Cos’ha da chiarire, posto che ci siano dei dubbi, a quanto si legge e si intuisce nelle sue Lettere a personaggi femminili del passato: i tre volumi che cito in L’amour ne passe pas; Lettres d’amour à moi même; Voyage autour de la femme giusto per aiutarla a rammemorarne l’argomento così pieno di pathos per la sorte di alcuni; l’elevatezza spirituale di altri; la tragica fine di regine; l’avventura tra i ghiacci dell’ignoranza o nel deserto dai più dinamici, perché spinti da una forza interiore, irrefrenabile?
Ci devo pensar su.
Cosa la induce a scrivere anche fiabe; bubbole; raccontini per bambini, a fronte di possibili altri universi narrativi oltre a quelli di cui sopra, già di per sé ricchi di suggestione perché possano essere presi a modello per una nuova e più ricca introspezione; bando alla labile durata; dire fine alla tragedia stile Madame Bovary; un diverso ideale da offrire a bambini e bambine fin dalla loro più tenera età: anche meglio se l’ideale si ispirasse al paladino contro il nulla esistenziale rappresentato, nel fantastico racconto, da Antoine de Saint-Exupéry?

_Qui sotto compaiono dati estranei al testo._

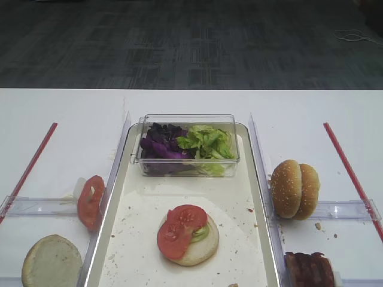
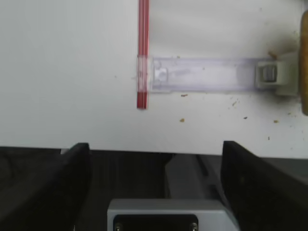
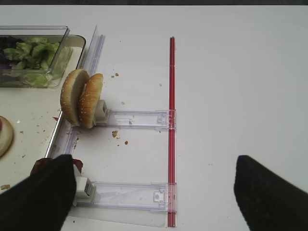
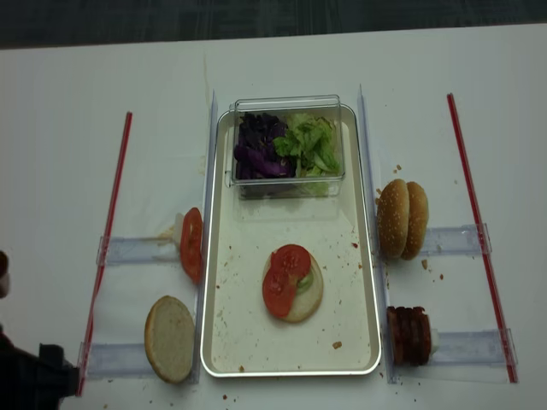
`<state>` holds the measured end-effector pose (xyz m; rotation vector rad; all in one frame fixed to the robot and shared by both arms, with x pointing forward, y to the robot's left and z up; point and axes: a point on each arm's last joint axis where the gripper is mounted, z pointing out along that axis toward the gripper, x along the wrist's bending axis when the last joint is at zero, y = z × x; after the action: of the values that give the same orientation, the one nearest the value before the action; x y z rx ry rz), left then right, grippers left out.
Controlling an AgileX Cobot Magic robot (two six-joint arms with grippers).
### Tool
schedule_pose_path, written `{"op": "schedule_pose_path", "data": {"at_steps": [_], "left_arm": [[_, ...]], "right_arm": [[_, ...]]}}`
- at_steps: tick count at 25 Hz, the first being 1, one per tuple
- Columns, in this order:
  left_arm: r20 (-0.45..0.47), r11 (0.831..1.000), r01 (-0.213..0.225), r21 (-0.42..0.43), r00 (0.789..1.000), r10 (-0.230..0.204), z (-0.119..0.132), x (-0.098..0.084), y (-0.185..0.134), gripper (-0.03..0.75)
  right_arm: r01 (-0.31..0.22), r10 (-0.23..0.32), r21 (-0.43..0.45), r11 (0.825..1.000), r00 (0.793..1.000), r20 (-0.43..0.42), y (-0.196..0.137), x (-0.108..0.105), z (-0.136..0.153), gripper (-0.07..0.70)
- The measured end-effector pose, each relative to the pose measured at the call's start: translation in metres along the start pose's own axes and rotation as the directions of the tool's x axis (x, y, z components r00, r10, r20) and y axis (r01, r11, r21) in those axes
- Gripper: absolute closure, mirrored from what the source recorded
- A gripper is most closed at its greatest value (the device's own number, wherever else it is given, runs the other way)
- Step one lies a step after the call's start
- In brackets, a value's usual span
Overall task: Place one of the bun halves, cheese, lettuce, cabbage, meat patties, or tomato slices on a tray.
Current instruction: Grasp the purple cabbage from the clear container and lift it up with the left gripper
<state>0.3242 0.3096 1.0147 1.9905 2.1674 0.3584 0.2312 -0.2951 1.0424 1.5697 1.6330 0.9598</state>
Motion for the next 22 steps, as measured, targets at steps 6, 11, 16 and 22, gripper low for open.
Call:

Magari si guardasse all’Universo che non al verso.
Ed infine, almeno per ora, perché ha scritto racconti ambientati a New York e Los Angeles se ha sempre affermato di averci vissuto (non certamente ci si è adattato) così bene da sentirne spesso nostalgia; provato a immergercisi dentro al punto da averci portato il personaggio Gilberte, nella nota Mela, affinché incontrasse rabbini; gioiellieri all’ingrosso e al minuto; personaggi come Stanley Barkan innamorato follemente della Sicilia da averci passato più tempo che altrove fuori degli States: magari perché c’è il MOMA; o forse anche perché è il risultato di ogni forma di immigrazione legittima e clandestina?
La risposta gliela dò nella prossima intervista.